"Tom the Toff? The Baron? Who are they?"

The detective spoke.

"I know who they are, Miss Strong. And I may tell Mr. Cooper that I've had an eye on those two gentlemen already. What I want to know is where the diamonds are. They're worth more than the rogues who took them. Now, Bill, where are the shiners?"

Cooper stretched out both his hands in front of him with a gesture which was possibly intended to impress Mr. Ireland with a conviction of his childlike candour.

"That's where it is--just exactly where it is! I don't know where the shiners are--and that's the trewth! Yet more don't nobody else seem to know where the shiners are! That's what the row's about! Seems as how the shiners has hooked theirselves clean off--and ain't there ructions! So far as I can make out from what I've come across and put together, don't yer know, it seems as how a cove as they calls Paxton----"

"Paxton!"

The name came simultaneously from Ireland and Miss Strong.

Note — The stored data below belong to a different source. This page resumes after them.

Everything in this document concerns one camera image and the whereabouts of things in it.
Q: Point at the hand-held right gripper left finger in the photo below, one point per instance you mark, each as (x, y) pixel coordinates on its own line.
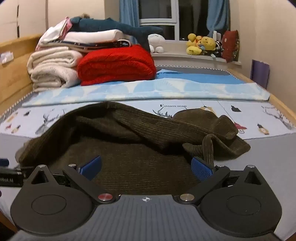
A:
(91, 168)

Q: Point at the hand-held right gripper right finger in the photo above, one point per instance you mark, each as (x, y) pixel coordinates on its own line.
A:
(201, 170)

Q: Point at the olive green knitted sweater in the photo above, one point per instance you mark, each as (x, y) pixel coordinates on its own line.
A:
(138, 129)

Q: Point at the deer and lamp printed bedsheet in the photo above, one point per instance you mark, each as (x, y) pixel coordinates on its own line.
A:
(272, 157)

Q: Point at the printed white bed sheet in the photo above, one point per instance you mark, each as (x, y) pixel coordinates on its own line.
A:
(252, 115)

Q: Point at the light blue patterned sheet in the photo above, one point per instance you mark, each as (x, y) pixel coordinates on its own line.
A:
(185, 88)

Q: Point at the red folded blanket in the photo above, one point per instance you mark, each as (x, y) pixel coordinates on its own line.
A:
(115, 64)

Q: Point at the cream folded blanket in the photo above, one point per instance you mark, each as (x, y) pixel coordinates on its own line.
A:
(50, 67)

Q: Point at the purple board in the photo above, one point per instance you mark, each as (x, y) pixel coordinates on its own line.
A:
(260, 73)

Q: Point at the dark trimmed folded cloth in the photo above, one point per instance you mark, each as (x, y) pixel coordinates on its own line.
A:
(99, 45)

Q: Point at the black and white striped plush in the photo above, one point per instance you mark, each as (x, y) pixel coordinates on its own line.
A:
(219, 46)

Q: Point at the yellow plush toy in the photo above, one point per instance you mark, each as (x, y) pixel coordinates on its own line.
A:
(193, 44)
(208, 44)

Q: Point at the red cushion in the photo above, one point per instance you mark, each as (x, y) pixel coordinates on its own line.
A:
(230, 45)

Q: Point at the white folded quilt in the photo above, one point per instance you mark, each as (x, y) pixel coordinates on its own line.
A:
(92, 36)

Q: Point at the white plush toy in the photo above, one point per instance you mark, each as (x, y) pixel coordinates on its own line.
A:
(156, 41)

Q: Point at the pink and white folded cloth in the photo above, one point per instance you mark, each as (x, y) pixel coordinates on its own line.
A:
(53, 32)

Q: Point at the blue shark plush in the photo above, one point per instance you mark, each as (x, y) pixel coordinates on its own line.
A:
(111, 25)

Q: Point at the blue curtain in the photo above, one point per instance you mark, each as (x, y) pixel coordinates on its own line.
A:
(128, 14)
(218, 16)

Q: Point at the white framed window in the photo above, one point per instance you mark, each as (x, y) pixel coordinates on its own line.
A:
(159, 20)

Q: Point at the wooden bed frame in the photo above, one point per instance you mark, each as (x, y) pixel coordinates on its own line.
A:
(13, 81)

"I don't know as that's his name--that's only what I've heard 'em call him, don't yer know. He's a rare fine toff, a regular out-and-outer, whatever his name is. It seems as how this here cove as they calls Paxton has been playing it off on the Toff and the Baron, and taken the whole blooming lot of sparklers for his own--so far as I can make out, he has."

"It's a lie!"

This was, of course, Miss Strong. The plain speaking did not seem to hurt Mr. Cooper's feelings.